We have the matrices $E_{k\ell}\in \mathbb{R}^{2\times 2}$ with $1$ iin the position $(k,\ell)$ and $0$ in the other positions and \begin{equation*}\sigma_0=\begin{pmatrix}1&0\\ 0&1\end{pmatrix}, \ \sigma_1=\begin{pmatrix}0&1\\ 1&0\end{pmatrix}, \ \sigma_2=\begin{pmatrix}0&-i\\ i&0\end{pmatrix}, \ \sigma_3=\begin{pmatrix}1&0\\ 0&-1\end{pmatrix} \ \in \mathbb{C}^{2\times 2}\end{equation*}

We have the bases $\displaystyle{B=\left (E_{11}, \ E_{12}+E_{21}, \ i(E_{12}-E_{21}), \ E_{22}\right )}$ and $\displaystyle{C=\left (\sigma_0, \ldots , \sigma_3\right )}$ of $\mathbb{R}$-vector space \begin{equation*}H:=\left \{\begin{pmatrix}a & b+ic\\ b-ic & d\end{pmatrix}\in \mathbb{C}^{2\times 2}: a, b, c, d\in \mathbb{R}\right \}\end{equation*}

Compute for $v\in H$ the coordinate column vectors $v_B$ and $v_C$ and verify that $v_C=A_{\text{id}, B,C}\cdot v_B$. I have done the following:

Let $v\in H$. Then $v=\begin{pmatrix}a & b+ic\\ b-ic & d\end{pmatrix}$ for $a, b, c, d\in \mathbb{R}$.

Let $v_B=\begin{pmatrix}x \\ y \\ z \\ w \end{pmatrix}$ be the coordinate column vector.
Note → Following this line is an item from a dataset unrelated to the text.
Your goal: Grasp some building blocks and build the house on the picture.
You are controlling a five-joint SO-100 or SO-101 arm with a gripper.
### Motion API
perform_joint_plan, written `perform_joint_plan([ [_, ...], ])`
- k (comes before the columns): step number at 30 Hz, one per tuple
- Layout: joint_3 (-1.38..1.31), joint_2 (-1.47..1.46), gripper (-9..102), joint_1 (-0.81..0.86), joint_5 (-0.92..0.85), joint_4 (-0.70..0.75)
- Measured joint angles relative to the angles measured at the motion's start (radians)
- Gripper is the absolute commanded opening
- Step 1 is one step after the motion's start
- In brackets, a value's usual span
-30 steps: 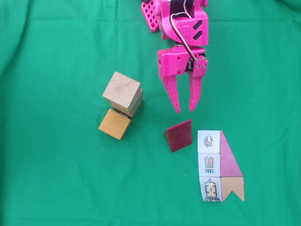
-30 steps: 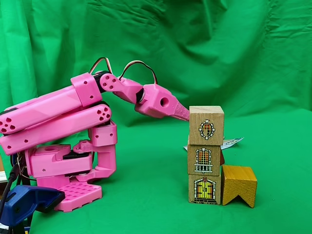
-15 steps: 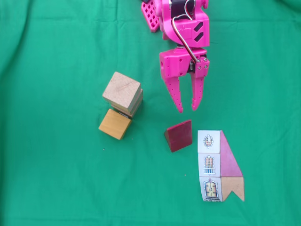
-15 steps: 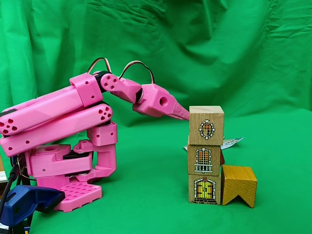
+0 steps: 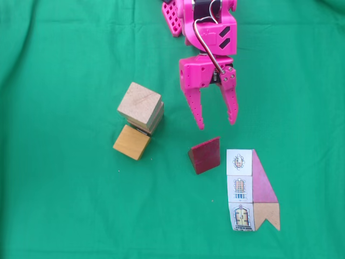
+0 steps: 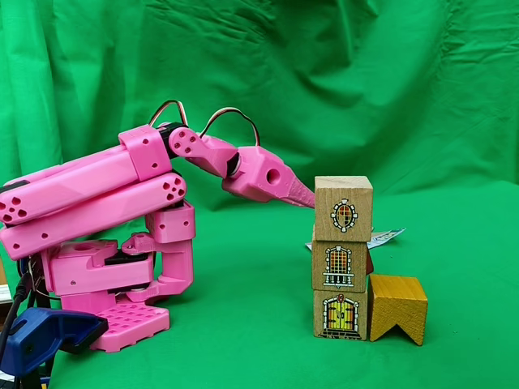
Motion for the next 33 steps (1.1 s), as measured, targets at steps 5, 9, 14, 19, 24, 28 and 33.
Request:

Since the elements of the basis $B$ are real matrices, we have that $x,y,z,w\in \mathbb{R}$.

Then \begin{equation*}v=x\cdot E_{11}+y\cdot \left ( E_{12}+E_{21} \right )+z \cdot \left [ i(E_{12}-E_{21})\right ]+ w \cdot E_{22}\end{equation*}

So, we have the following:
\begin{align*}\begin{pmatrix}a & b+ic\\ b-ic & d\end{pmatrix}&=x\cdot \begin{pmatrix}1& 0 \\ 0 & 0\end{pmatrix}+y\cdot \left [ \begin{pmatrix}0& 1 \\ 0 & 0\end{pmatrix}+\begin{pmatrix}0& 0 \\ 1 & 0\end{pmatrix} \right ]+z \cdot i\cdot \left [\begin{pmatrix}0& 1 \\ 0 & 0\end{pmatrix}-\begin{pmatrix}0& 0 \\ 1 & 0\end{pmatrix}\right ]+ w \cdot \begin{pmatrix}0& 0 \\ 0 & 1\end{pmatrix} \\ & = x\cdot \begin{pmatrix}1& 0 \\ 0 & 0\end{pmatrix}+y\cdot \begin{pmatrix}0& 1 \\ 1 & 0\end{pmatrix}+z \cdot i\cdot \begin{pmatrix}0& 1 \\ -1 & 0\end{pmatrix}+ w \cdot \begin{pmatrix}0& 0 \\ 0 & 1\end{pmatrix} \\ & = \begin{pmatrix}x& 0 \\ 0 & 0\end{pmatrix}+ \begin{pmatrix}0& y \\ y & 0\end{pmatrix}+ \begin{pmatrix}0& z \cdot i \\ -z \cdot i & 0\end{pmatrix}+ \begin{pmatrix}0& 0 \\ 0 & w\end{pmatrix} \\ & = \begin{pmatrix}x& y+z \cdot i \\ y-z \cdot i & w\end{pmatrix} \end{align*}

So, we get:
\begin{equation*}\begin{cases}a=x \\ b+ic=y+iz \\ b-ic = y-iz \\ d=w\end{cases}\ \Rightarrow \ \begin{cases}x=a \\ y=b \\ z=c \\ w=d\end{cases}\end{equation*}

The coordinate column vector of $v$ in respect to the basis $B$ is \begin{equation*}v_B=\begin{pmatrix}a \\ b \\ c \\ d \end{pmatrix}\end{equation*}



Let $v_C=\begin{pmatrix}x \\ y \\ z \\ w \end{pmatrix}$ be the coordinate column vector. Since the elements of the basis $C$ are complex matrices, we have that $x,y,z,w\in \mathbb{C}$.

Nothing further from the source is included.